Australian Gov't Offers $560k Cryptographic Protocol For Free
mask.of.sanity writes "Australia's national welfare agency will release its 'unbreakable' AU$560,000 smart card identification protocol for free. The government agency wants other departments and commercial businesses to adopt the Protocol for Lightweight Authentication of ID (PLAID), which withstood three years of design and testing by Australian and American security agencies. The agency has one of Australia's most advanced physical and logical converged security systems: staff can access doors and computers with a single centrally-managed identity card, and user identities can be automatically updated as employees leave, are recruited or move to new departments. PLAID, which will be available soon, is to be used in the agency's incoming fleet of contact-less smartcards that are currently under trial by staff. It will replace existing identity cards that operate on PKI encryption."
Somehow that makes it more sinister than calling it "RAZORBAK" or "AOK JINGOSIM".
No kidding!!! What do you say at this point?
Can it be referred to as the Former Lightweight Authentication of ID, or FLACID?
Here is a briefing on the PLAID 6 protocol with more specifics on the actual algorithms and cryptography in general involved. PDF link if the first one doesn't work for you.
I got a catholic block.
That's a much better acronym than the originally proposed Protocol for Automated National Identification and Control.
I'm guessing that the publicity around this will soon result in dePLACID.
Given Australian government's views on privacy, I wonder when the back door will be discouvered? Or is looking for it agianst the law?
If you want news from today, you have to come back tomorrow.
"Here, have my lock and key. Nobody will be able to get into your home. Except, maybe, me :-)"
... when an organization claims that they're going to provide something that's unbreakable
The claim is usually an open invitation to reduce the "unbreakable" object to ashes.
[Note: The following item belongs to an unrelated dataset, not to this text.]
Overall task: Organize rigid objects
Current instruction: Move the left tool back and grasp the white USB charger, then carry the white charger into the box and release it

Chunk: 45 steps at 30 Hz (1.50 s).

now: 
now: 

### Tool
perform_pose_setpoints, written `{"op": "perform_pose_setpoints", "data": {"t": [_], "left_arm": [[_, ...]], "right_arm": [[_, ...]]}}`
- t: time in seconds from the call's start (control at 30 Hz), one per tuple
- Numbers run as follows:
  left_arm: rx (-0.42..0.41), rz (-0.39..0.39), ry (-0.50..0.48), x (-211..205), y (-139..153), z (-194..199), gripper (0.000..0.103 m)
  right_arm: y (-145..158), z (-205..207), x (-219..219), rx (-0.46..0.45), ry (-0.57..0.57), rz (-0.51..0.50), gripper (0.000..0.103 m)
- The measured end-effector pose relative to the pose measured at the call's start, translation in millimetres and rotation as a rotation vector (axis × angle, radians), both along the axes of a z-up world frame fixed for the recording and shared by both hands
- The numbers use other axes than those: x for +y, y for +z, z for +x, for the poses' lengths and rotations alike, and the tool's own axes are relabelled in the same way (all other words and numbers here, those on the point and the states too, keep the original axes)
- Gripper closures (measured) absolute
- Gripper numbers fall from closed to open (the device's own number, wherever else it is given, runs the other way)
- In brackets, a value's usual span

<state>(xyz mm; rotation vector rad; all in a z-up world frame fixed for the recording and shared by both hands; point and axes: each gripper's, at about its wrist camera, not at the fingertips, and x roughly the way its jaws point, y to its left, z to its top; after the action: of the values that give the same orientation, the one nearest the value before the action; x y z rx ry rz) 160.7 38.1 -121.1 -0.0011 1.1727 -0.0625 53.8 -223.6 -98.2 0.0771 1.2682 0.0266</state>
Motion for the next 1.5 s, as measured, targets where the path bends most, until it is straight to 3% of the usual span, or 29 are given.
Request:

Oh god, that woman is John Romero!
I guess it's perfectly OK. It withstood 3 years of in-agency cracking. Now they want to see whether it will survive in the wild. What better method than to claim it is unbreakable? If it has vulnerabilities known to modern cryptoanalysis, all the tech news will laugh and point at them - quite an easy event to spot. Some people are not afraid to be laughed at if they get what they need...
I am sure it will blend.
sed -e 's/Chuck Norris/Rajnikant/g' joke > fact
... that must mean it's secure {\sarcasm}
FTFA: Centrelink documents reported the hackers cannot break the PLAID protocol because it uses two cryptographic algorithms in its scrambling process in rapid succession - typically less than a quarter of a second - whereas other systems use a single algorithm.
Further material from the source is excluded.